부트스트랩 생성기: 비짝 시각 편집을 위한 흐름 매칭

초록

최신 생성 모델은 시각적 콘텐츠에 대한 깊은 이해를 갖추고 있지만, 이를 이미지 편집에 활용하기 위해 훈련하려면 일반적으로 방대한 양의 쌍을 이룬 예시 데이터셋이 필요하다. 이는 특히 쌍 데이터 수집이 엄청난 비용을 초래하는 비디오 편집에서 확장성을 제한한다. 본 논문에서는 흐름 매칭 기반 편집 모델의 비쌍 훈련을 위한 일반 프레임워크인 Bootstrap Your Generator (ByG)를 제안한다. 이 프레임워크는 외부 신호 없이 기반 모델의 지식을 활용한다. 우리의 접근 방식은 고정된 모델에서 추출한 명령 수행 단서를 구조 보존을 위한 순환 일관성과 결합한다. 이 과정을 실현 가능하게 만들기 위해, 하류 손실에서 발생한 그래디언트를 깨끗한 예측을 거쳐 노이즈가 포함된 훈련 상태로 라우팅하는 방법을 제안한다. 우리는 데이터가 부족한 까다로운 이미지 및 비디오 편집 시나리오에서 최고 수준의 결과를 입증한다. 광범위한 평가와 사용자 연구 결과, 우리 방법이 보지 못한 도메인에 효과적으로 일반화되며, 수백만 개의 샘플로 훈련된 지도 학습 기준선보다 우수한 성능을 나타냄을 보여준다. 분석 결과, 그래디언트 라우팅이 훈련-추론 격차를 해소하고, 기반 모델에서 의미적 단서를 추출하는 것이 외부 보상 모델의 필요성을 없애는 강력한 훈련 신호를 제공함을 확인하였다.

English

Modern generative models possess a deep understanding of visual content, yet training them for image editing typically requires massive datasets of paired examples.

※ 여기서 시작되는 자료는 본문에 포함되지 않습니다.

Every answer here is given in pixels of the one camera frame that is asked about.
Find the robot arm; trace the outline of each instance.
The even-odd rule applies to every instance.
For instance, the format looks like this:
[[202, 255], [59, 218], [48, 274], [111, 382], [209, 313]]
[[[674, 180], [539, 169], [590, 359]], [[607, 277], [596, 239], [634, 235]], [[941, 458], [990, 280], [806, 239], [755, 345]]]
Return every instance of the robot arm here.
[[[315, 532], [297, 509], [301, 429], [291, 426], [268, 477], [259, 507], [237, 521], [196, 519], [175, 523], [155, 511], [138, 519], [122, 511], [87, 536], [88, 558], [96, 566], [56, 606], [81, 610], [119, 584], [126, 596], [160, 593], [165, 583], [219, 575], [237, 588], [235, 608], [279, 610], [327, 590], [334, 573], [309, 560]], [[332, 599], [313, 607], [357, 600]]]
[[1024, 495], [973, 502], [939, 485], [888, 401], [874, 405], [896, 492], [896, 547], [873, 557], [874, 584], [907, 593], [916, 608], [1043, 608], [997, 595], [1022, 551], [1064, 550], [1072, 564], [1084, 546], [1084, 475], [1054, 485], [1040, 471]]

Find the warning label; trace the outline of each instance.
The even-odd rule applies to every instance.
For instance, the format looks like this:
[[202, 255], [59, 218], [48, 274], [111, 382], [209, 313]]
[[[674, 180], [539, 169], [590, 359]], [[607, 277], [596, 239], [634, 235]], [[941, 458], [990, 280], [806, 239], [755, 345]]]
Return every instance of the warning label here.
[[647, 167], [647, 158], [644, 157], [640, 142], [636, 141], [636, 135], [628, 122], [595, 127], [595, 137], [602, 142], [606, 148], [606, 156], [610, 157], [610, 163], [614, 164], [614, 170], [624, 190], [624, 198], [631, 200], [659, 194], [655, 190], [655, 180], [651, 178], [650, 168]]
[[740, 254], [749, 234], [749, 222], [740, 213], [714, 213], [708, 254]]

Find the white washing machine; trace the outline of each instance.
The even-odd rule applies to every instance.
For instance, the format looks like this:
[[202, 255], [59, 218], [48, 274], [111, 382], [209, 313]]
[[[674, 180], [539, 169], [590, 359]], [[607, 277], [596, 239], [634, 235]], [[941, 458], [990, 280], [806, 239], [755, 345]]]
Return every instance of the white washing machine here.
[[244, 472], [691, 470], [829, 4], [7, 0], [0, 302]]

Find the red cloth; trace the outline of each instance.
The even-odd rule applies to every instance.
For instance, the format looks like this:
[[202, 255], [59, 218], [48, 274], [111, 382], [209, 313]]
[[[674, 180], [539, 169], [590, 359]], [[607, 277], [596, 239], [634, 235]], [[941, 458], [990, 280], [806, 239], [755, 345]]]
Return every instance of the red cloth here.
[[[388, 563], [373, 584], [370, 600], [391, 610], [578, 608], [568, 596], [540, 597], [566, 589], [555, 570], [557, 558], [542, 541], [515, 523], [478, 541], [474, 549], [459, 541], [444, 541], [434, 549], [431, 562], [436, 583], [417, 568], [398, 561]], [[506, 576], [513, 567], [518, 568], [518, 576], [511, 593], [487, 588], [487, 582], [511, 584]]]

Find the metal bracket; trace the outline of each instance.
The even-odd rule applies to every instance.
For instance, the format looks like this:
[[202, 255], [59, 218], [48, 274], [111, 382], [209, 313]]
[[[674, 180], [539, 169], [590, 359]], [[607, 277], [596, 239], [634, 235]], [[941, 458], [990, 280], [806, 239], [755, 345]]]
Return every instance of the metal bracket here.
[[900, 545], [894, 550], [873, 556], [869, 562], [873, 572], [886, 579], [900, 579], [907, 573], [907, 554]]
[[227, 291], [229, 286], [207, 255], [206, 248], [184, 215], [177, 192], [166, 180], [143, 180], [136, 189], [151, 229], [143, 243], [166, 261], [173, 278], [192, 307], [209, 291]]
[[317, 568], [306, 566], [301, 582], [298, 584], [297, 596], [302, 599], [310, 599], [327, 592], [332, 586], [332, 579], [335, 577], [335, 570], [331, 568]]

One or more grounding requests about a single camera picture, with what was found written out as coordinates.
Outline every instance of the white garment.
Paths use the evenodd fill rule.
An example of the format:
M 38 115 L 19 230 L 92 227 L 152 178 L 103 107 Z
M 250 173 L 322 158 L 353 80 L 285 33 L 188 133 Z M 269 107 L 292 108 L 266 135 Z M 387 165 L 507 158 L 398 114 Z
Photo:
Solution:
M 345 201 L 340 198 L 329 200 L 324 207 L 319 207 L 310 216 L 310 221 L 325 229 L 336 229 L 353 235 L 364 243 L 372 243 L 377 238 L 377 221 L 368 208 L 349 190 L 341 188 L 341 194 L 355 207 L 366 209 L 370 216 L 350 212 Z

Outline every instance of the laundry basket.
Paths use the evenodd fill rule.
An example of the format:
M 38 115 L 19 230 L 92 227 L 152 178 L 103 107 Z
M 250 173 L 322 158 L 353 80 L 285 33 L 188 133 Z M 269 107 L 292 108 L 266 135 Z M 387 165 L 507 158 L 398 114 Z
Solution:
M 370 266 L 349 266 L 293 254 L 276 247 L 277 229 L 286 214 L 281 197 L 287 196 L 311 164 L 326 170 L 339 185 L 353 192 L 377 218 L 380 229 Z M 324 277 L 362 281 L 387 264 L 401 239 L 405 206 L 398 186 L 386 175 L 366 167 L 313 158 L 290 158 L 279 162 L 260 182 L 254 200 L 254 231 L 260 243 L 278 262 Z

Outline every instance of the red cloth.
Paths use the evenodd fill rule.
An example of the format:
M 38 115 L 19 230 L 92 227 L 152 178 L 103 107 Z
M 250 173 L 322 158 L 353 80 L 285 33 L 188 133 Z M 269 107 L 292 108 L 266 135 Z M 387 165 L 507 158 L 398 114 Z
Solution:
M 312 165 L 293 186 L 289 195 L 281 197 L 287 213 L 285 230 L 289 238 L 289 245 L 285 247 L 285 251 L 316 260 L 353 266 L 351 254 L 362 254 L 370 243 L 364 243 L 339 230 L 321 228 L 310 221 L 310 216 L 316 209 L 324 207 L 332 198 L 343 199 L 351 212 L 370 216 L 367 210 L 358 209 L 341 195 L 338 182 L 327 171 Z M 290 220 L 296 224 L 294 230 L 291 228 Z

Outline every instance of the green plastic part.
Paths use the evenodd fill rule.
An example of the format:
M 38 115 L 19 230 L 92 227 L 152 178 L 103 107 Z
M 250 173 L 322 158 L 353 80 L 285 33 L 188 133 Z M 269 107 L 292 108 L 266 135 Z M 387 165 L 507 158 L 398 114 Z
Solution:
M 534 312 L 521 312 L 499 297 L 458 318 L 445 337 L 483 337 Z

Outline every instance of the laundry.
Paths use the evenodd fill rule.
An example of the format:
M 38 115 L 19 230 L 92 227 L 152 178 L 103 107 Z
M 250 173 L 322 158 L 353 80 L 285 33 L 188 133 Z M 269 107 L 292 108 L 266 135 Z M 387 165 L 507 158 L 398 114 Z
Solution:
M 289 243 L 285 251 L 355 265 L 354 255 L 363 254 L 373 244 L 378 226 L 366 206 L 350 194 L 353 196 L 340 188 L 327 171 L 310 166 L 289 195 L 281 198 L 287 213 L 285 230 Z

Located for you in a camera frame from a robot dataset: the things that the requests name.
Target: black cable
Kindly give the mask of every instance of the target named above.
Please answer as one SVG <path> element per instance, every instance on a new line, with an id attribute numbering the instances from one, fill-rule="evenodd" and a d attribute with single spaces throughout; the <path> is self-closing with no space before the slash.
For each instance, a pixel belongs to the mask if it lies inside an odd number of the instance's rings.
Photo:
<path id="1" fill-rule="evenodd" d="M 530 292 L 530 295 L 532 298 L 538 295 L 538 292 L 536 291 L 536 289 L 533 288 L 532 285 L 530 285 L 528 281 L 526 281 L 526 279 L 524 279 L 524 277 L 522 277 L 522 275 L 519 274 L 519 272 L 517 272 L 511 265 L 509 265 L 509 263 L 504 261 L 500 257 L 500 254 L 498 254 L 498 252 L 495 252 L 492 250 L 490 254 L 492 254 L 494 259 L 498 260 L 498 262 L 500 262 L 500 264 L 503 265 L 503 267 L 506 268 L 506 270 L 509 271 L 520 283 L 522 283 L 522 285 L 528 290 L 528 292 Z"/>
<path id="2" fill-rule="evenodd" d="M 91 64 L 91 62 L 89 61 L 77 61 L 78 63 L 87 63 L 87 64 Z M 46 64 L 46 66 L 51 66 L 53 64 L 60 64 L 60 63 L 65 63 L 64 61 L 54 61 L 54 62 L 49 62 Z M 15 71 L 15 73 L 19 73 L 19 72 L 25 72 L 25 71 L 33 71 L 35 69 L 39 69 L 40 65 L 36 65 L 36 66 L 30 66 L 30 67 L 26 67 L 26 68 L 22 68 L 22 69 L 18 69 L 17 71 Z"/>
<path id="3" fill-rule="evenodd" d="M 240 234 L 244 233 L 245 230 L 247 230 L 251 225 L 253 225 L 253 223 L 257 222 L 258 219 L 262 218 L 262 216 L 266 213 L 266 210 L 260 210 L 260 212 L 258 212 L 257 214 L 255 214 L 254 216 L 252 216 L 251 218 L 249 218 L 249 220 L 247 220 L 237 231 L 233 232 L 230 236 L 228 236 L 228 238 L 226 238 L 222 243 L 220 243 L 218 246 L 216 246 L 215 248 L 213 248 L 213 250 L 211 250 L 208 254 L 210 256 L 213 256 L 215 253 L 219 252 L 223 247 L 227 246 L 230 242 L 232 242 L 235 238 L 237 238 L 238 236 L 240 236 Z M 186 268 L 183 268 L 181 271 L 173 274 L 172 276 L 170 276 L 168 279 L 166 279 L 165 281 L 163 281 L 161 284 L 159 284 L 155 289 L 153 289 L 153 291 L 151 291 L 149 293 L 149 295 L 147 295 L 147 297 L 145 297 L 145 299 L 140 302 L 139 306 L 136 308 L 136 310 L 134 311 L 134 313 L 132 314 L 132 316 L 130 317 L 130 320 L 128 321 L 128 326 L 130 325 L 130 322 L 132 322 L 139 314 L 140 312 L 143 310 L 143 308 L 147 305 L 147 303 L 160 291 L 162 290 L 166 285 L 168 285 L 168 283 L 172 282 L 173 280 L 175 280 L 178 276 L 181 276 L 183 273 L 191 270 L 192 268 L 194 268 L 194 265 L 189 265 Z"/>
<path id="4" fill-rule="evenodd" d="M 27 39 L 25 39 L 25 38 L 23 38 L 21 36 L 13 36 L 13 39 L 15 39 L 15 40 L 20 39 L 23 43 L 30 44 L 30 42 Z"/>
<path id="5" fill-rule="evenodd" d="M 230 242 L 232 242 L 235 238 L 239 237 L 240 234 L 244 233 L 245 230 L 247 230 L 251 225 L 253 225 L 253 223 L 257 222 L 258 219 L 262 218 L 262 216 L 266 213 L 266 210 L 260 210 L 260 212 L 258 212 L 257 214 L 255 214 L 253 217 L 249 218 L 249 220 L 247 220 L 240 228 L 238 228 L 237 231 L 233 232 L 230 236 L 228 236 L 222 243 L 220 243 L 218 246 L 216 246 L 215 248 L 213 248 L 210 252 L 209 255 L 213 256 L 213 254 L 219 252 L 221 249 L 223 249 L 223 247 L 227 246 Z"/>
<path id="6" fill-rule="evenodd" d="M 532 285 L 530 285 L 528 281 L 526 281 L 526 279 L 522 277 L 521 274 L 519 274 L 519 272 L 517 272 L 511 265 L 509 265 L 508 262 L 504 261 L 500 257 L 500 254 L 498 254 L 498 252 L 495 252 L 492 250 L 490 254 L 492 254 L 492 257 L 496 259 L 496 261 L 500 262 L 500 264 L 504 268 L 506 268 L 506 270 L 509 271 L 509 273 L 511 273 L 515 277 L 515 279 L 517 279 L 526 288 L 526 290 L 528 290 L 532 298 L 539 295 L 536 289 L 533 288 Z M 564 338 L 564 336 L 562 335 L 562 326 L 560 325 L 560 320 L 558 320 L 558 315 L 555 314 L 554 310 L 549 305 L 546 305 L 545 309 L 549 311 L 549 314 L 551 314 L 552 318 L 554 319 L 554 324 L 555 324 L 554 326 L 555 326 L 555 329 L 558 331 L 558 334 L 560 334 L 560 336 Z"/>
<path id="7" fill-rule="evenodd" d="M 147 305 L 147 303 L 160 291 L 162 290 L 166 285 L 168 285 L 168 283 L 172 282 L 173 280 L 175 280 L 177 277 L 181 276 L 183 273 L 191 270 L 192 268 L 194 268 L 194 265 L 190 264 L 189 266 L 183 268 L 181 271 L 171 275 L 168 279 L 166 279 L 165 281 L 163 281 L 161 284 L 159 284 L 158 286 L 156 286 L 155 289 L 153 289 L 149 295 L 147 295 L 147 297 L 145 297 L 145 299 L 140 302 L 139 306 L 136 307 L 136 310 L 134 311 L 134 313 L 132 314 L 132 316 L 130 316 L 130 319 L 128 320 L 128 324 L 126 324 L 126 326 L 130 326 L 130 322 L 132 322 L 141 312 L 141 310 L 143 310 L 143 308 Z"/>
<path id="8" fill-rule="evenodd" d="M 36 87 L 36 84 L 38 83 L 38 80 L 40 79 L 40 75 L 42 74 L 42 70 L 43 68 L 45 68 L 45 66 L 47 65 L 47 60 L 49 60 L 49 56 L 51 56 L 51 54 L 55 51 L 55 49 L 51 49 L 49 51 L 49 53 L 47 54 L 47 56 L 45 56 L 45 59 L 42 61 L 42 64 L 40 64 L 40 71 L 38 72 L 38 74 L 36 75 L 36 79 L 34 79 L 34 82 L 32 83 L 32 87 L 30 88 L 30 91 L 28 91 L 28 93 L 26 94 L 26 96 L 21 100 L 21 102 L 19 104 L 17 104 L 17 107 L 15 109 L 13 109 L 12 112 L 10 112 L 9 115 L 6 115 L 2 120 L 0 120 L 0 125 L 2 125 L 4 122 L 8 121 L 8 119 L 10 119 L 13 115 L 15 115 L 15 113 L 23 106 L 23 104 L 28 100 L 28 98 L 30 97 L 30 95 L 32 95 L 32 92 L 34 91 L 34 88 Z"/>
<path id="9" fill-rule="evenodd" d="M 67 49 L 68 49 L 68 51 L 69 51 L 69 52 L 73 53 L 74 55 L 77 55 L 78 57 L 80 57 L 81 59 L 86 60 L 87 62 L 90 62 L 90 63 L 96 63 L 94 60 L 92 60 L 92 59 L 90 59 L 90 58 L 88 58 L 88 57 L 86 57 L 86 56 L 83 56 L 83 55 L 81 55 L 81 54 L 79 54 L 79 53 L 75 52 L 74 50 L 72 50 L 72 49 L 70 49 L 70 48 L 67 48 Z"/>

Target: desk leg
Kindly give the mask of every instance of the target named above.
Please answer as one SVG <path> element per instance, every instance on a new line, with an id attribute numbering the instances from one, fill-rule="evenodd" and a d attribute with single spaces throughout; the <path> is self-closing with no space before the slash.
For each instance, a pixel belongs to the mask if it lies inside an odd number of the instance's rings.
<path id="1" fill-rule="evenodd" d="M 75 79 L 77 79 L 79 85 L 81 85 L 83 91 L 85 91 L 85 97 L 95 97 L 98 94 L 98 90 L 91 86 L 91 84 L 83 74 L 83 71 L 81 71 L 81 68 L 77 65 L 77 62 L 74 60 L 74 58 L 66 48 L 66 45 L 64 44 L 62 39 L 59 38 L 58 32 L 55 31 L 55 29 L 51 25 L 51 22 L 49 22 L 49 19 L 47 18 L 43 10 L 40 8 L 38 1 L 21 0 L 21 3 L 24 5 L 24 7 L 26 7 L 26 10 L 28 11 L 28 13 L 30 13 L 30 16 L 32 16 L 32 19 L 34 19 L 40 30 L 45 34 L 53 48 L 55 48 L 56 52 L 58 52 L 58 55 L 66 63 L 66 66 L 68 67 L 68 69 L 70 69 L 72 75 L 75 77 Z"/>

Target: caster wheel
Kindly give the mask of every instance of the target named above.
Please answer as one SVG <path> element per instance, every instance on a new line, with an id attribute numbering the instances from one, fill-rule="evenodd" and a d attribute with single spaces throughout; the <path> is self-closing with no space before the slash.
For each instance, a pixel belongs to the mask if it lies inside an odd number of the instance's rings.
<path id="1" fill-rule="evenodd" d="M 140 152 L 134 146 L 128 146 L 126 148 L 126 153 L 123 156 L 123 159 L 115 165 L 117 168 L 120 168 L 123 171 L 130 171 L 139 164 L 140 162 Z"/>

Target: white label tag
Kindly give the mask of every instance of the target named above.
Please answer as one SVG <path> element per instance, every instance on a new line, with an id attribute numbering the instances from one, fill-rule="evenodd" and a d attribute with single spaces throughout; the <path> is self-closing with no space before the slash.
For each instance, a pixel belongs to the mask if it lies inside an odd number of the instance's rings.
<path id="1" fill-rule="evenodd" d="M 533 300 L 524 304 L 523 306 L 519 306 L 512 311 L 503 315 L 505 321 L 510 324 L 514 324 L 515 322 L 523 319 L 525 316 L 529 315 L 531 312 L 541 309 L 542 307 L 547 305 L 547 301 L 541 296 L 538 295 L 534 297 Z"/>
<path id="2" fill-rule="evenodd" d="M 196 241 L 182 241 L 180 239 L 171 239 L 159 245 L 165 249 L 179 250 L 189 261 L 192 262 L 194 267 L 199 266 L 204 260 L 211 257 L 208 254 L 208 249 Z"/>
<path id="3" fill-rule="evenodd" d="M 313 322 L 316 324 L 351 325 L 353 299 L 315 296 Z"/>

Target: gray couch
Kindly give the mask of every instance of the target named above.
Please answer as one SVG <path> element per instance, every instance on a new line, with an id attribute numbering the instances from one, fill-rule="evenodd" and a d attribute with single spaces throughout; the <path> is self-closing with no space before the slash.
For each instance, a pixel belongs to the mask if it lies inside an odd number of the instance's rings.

This limits scalability, especially for video editing where collecting paired data is prohibitively expensive. We propose Bootstrap Your Generator (ByG), a general framework for unpaired training of flow matching editing models. It leverages the base model's knowledge without any external signal. Our approach pairs instruction-following cues extracted from the frozen model with cycle-consistency for structure preservation. To make this tractable, we propose to route gradients from downstream losses over clean predictions to noisy training states. We demonstrate state-of-the-art results on challenging data-scarce image and video editing scenarios. Extensive evaluations and user studies show that our method effectively generalizes to unseen domains and outperforms supervised baselines trained on millions of samples. Analysis reveals that our gradient routing bridges the train-inference gap, and extracting semantic cues from a base model provides a robust training signal that obviates the need for external reward models.